▸ Work request:
Please transcribe the data exactly as shown, skipping the images.

▸ Data below:
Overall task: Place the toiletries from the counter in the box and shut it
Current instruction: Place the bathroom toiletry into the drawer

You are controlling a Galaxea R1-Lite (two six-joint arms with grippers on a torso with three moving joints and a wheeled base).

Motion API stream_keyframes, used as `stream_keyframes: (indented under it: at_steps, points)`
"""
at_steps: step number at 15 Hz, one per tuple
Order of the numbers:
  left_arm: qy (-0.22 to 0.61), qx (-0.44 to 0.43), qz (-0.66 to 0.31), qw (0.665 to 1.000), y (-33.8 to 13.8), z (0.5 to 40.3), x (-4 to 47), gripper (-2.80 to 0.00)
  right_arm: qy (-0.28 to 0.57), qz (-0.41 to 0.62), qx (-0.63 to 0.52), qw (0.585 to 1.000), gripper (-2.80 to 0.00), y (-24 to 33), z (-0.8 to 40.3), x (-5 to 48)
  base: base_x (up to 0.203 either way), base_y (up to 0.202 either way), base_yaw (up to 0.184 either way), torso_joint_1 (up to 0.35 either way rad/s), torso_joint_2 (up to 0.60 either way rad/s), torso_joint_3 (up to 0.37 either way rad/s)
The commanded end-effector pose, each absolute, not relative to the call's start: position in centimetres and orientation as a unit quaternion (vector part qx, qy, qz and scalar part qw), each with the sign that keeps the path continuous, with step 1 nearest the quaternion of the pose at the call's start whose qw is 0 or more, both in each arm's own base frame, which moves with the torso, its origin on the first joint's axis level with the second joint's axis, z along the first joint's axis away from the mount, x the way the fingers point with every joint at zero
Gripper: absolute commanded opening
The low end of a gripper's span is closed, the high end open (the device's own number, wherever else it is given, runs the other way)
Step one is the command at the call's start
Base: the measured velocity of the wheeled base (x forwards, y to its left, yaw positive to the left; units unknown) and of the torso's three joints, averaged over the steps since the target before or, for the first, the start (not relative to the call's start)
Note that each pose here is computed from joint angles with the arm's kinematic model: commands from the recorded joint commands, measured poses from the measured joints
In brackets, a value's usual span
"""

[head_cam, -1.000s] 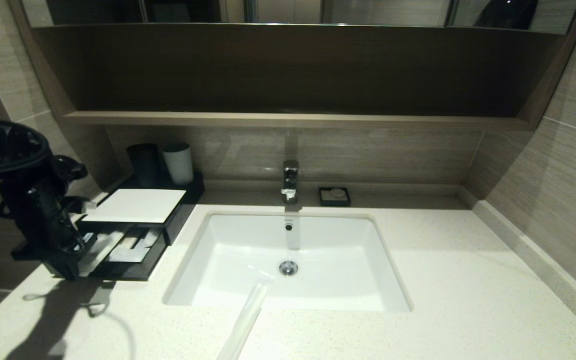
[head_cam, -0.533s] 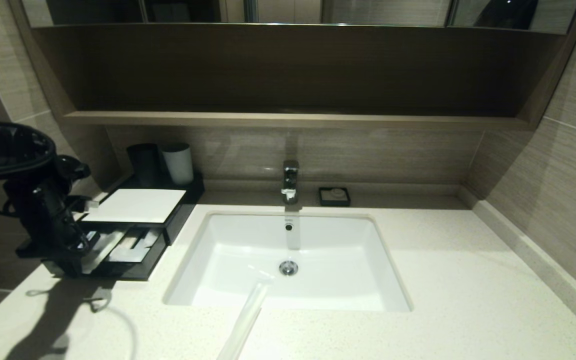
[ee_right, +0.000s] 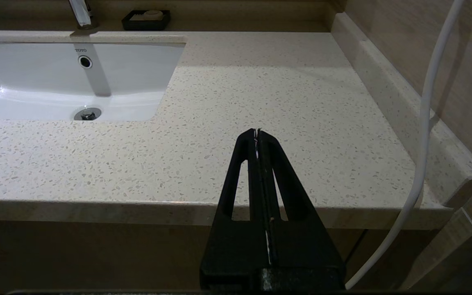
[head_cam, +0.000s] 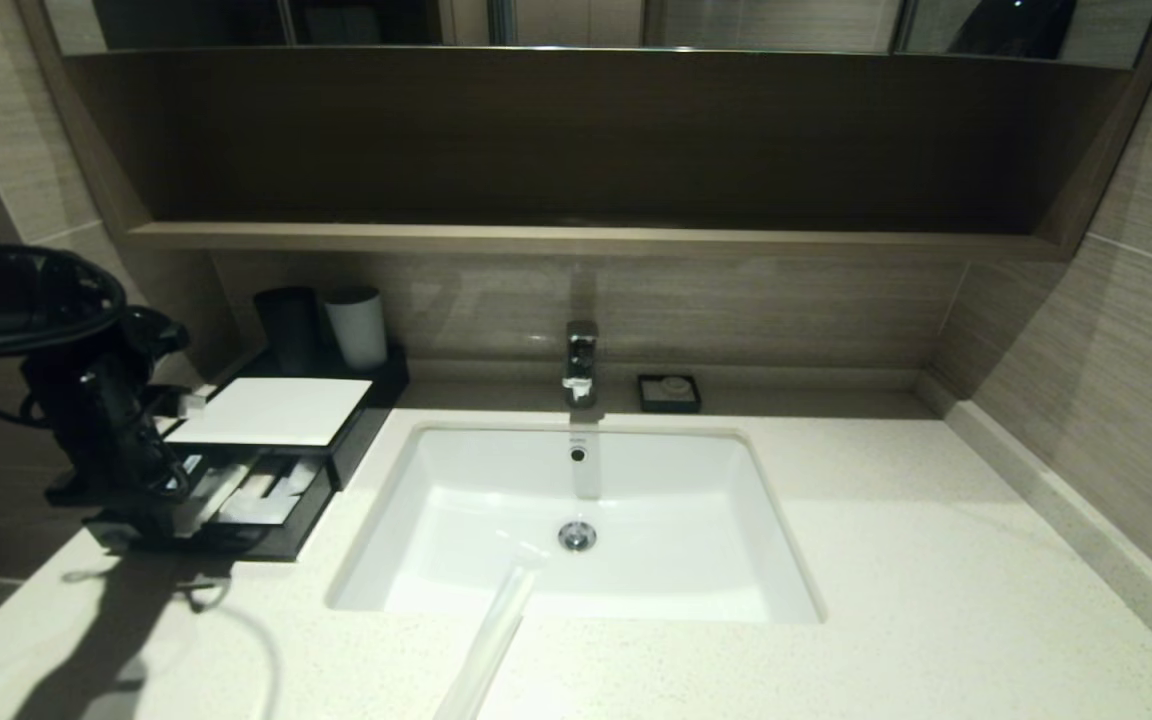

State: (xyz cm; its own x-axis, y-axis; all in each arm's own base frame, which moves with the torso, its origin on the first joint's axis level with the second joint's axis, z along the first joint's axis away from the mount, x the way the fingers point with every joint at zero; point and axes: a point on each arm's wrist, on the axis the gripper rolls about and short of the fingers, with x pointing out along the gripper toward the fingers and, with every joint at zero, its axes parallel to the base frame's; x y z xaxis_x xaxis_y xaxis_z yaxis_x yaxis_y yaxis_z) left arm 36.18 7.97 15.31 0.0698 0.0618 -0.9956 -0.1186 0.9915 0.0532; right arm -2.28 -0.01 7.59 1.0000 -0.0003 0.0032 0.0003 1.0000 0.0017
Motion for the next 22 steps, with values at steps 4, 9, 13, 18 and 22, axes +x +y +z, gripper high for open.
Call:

▸ Solved problem:
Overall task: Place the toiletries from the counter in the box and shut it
Current instruction: Place the bathroom toiletry into the drawer

You are controlling a Galaxea R1-Lite (two six-joint arms with grippers on a torso with three moving joints and a wheeled base).

Motion API stream_keyframes, used as `stream_keyframes: (indented under it: at_steps, points)`
"""
at_steps: step number at 15 Hz, one per tuple
Order of the numbers:
  left_arm: qy (-0.22 to 0.61), qx (-0.44 to 0.43), qz (-0.66 to 0.31), qw (0.665 to 1.000), y (-33.8 to 13.8), z (0.5 to 40.3), x (-4 to 47), gripper (-2.80 to 0.00)
  right_arm: qy (-0.28 to 0.57), qz (-0.41 to 0.62), qx (-0.63 to 0.52), qw (0.585 to 1.000), gripper (-2.80 to 0.00), y (-24 to 33), z (-0.8 to 40.3), x (-5 to 48)
  base: base_x (up to 0.203 either way), base_y (up to 0.202 either way), base_yaw (up to 0.184 either way), torso_joint_1 (up to 0.35 either way rad/s), torso_joint_2 (up to 0.60 either way rad/s), torso_joint_3 (up to 0.37 either way rad/s)
The commanded end-effector pose, each absolute, not relative to the call's start: position in centimetres and orientation as a unit quaternion (vector part qx, qy, qz and scalar part qw), each with the sign that keeps the path continuous, with step 1 nearest the quaternion of the pose at the call's start whose qw is 0 or more, both in each arm's own base frame, which moves with the torso, its origin on the first joint's axis level with the second joint's axis, z along the first joint's axis away from the mount, x the way the fingers point with every joint at zero
Gripper: absolute commanded opening
The low end of a gripper's span is closed, the high end open (the device's own number, wherever else it is given, runs the other way)
Step one is the command at the call's start
Base: the measured velocity of the wheeled base (x forwards, y to its left, yaw positive to the left; units unknown) and of the torso's three joints, averaged over the steps since the target before or, for the first, the start (not relative to the call's start)
Note that each pose here is computed from joint angles with the arm's kinematic model: commands from the recorded joint commands, measured poses from the measured joints
In brackets, a value's usual span
"""

[head_cam, -1.000s] 
[head_cam, -0.533s] 
[ee_right, +0.000s] 
[head_cam, +0.000s] 

State: (xyz cm; its own x-axis, y-axis; all in each arm's own base frame, which moves with the torso, its origin on the first joint's axis level with the second joint's axis, z along the first joint's axis away from the mount, x the way the fingers point with every joint at zero; point and axes: a point on each arm's wrist, on the axis the gripper rolls about and short of the fingers, with x pointing out along the gripper toward the fingers and, with every joint at zero, its axes parallel to the base frame's; x y z xaxis_x xaxis_y xaxis_z yaxis_x yaxis_y yaxis_z) left arm 36.18 7.97 15.31 0.0698 0.0618 -0.9956 -0.1186 0.9915 0.0532; right arm -2.28 -0.01 7.59 1.0000 -0.0003 0.0032 0.0003 1.0000 0.0017
Motion for the next 22 steps, with values at steps 4, 9, 13, 18 and 22, axes +x +y +z, gripper high for open.
Call:

No more output is required.